There's no misunderstanding of anything, though, of course. The transformation of aspirational students into fit young wage slaves is almost certainly a matter of policy. I've been spending a fair amount of time mulling over wage slavery, having signed up for six or seven years of wage slavery myself by buying this house, and putting myself into the situation where it'll be a minor disaster if I lose my job in the next three and a half years. Wage slavery seems to be a necessary condition for economic life as it's understood in Anglo-land, including Australia (noting, though, that this is a place where conditions for citizens going to university are actually pretty great; they haven't quite rolled back all of Gough Whitlam's good work here yet); it keeps salaries down for long hours without having to go to the political trouble of letting too many immigrants in.
It makes me quite bitter, you know.
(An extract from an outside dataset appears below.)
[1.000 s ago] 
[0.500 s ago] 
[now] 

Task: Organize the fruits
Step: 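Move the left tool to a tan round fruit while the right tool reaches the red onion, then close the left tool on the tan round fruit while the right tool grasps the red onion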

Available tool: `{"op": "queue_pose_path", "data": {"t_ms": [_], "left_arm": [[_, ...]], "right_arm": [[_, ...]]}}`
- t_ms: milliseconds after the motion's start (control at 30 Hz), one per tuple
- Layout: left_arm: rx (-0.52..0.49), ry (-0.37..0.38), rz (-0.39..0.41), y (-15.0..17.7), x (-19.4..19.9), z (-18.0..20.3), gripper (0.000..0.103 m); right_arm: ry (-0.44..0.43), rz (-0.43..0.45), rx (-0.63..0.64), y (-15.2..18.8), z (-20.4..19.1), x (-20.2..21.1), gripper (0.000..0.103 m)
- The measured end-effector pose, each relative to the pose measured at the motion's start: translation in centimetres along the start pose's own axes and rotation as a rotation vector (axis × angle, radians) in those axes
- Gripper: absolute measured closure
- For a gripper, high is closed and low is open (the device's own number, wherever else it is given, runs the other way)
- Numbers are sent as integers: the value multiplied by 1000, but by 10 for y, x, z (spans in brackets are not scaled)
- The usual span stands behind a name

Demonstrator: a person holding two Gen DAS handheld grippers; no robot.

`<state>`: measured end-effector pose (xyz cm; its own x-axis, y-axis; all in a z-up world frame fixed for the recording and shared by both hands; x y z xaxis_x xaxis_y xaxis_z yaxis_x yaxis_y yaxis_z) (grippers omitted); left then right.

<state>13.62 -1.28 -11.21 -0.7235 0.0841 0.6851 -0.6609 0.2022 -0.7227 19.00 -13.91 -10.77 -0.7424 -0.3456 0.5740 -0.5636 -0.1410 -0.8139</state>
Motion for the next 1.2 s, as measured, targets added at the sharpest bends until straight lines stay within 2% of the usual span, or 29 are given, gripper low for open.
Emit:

Now that there are all these great ways to grow food and make stuff, in the developed world - hell, in the whole world - we've never been so well equipped to be idle and to be able to pass most our time doing nice things, like learning things or making things or spending time with our families. And instead we live in a society where people work 40 hour weeks as a matter of course, and don't even know what they'd do with themselves if they were idle, and spend their free time watching reality television and fretting about angry young people having peaceful demonstrations about corporate greed and how their student loans are fucking up their lives forever, and other people live with famine and malnutrition.
Sigh.
Anyways, it's making me appreciate someone else (work) paying for my Chinese courses, which aren't expensive, this being Australia and students not being fucked up the ass here yet, but are still more expensive than I'd like to pay for myself. That was my point, several paragraphs ago.